OK, all of those are federal laws. Maybe he thinks that for some reason they don't apply in Oregon. But isn't it true that BHPH dealers are subject to the Oregon Motor Vehicle Retail Installment Sales Act, Articles 2 and 9 of the Oregon Uniform Commercial Code, Oregon's Unfair and Deceptive Acts and Practices law, the state's advertising laws, and several other state consumer protection statutes?

Unregulated? Only to a radical consumer advocate.

And that was just the start. SB 276 started life as mostly a regulatory housekeeping bill, imposing licensing, examination, and other burdens on BHPH dealers. But the DCBS has proposed several amendments to the bill that were lifted directly from the playbook of the consumer advocates. Among other things, the amendments would

  • treat a contract as a BHPH transaction if the dealer holds onto the finance contract for 14 days, instead of 45 days;
  • require the interest rate on a loan to decrease with higher down payments;
  • impose an "ability to repay" requirement under rules to be promulgated by the DCBS director;
  • require that the price of the car be disclosed before any credit checks occur;
  • remove disclosure language that directs the buyer back to the dealer to resolve problems;
  • prohibit repossession of a vehicle for 30 days after the consumer fails to make a scheduled payment; and
  • prohibit the installation of devices that remotely monitor or disable a vehicle's vital systems.
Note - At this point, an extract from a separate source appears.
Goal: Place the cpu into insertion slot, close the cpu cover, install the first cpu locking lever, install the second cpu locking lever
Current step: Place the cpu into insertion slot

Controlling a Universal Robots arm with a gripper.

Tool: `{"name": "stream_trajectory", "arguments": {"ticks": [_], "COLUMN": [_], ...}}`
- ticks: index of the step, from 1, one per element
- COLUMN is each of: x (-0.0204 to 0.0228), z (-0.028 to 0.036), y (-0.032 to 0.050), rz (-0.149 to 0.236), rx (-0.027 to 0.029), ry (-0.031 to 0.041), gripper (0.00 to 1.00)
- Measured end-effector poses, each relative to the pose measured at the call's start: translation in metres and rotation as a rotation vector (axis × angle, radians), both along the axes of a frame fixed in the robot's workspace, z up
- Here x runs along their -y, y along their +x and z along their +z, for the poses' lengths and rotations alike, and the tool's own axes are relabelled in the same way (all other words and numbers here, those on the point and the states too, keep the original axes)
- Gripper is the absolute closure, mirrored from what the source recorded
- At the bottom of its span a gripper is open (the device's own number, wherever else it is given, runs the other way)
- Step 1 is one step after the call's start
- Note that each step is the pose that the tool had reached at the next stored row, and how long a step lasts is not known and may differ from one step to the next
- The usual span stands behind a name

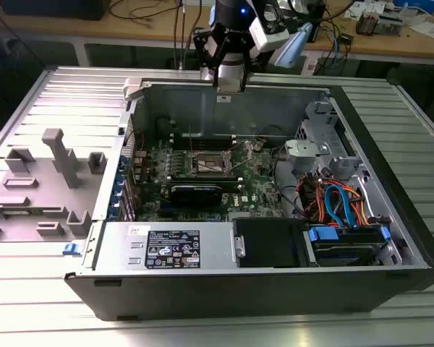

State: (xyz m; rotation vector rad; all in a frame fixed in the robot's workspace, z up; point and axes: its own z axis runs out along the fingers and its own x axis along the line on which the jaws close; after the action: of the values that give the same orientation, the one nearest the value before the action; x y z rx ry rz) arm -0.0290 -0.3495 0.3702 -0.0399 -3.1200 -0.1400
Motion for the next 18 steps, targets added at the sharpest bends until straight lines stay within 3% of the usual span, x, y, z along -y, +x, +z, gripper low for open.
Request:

If these two regulators are proposing such a draconian level of regulation, their action certainly was prompted by an extensive study of the business practices of BHPH dealers that produced hard data about BHPH business practices, right? The DCBS surely determined what dealers had adopted as "best practices" in their businesses - things like rates and prices charged, how many months of repayment were required by a typical BHPH retail installment contract, whether credit was being extended to people who were unable to pay, and whether dealers were engaging in other sharp practices, right?

Wrong on both counts. If the DCBS had any actual data about the BHPH business, it was not evident from the testimony of Tatman and Blackwell. It was also evident from their persistent use of the term "loan," instead of "retail installment sale," that they did not understand the legal basis of the credit sales of vehicles.

After Tatman and Blackwell finished testifying, three other witnesses appeared before the committee. Two plaintiffs' lawyers testified, painting BHPH dealers as "payday lenders who use cars as bait," in an effort to link BHPH with payday lending. They then offered as data the sort of anecdotal stories that consumer advocates always put forth - including a baseball bat-wielding BHPH dealer repossessing a car from a woman who was trying to make her delinquent payment. As always with witnesses who are plaintiffs' lawyers, they did not indicate whether their horror stories were typical of the BHPH business or were outlier examples of the sorts of business people who will cheerfully violate any and all consumer protection laws. Nor did they bother to mention that most, if not all, of the dealer actions they were complaining about violated some existing law.

I've had a couple of words with the aliens. I've suggested that the next time they go looking for brains to read, they scour our planet for the sorts of regulators who actually go the distance to learn about the businesses they regulate and their respective best practices before they propose new laws and regulations.

The aliens said they'd try, but were not optimistic. They contend that such regulators are an endangered species.

You might think, "I don't operate in Oregon, so why do I care about this?" The answer, dear friend, is that this sort of misinformed, uninformed legislative proposal could crop up anywhere - your state included.

If your state auto dealer trade association isn't regularly educating your state regulators and legislators about your business, they should begin to do so.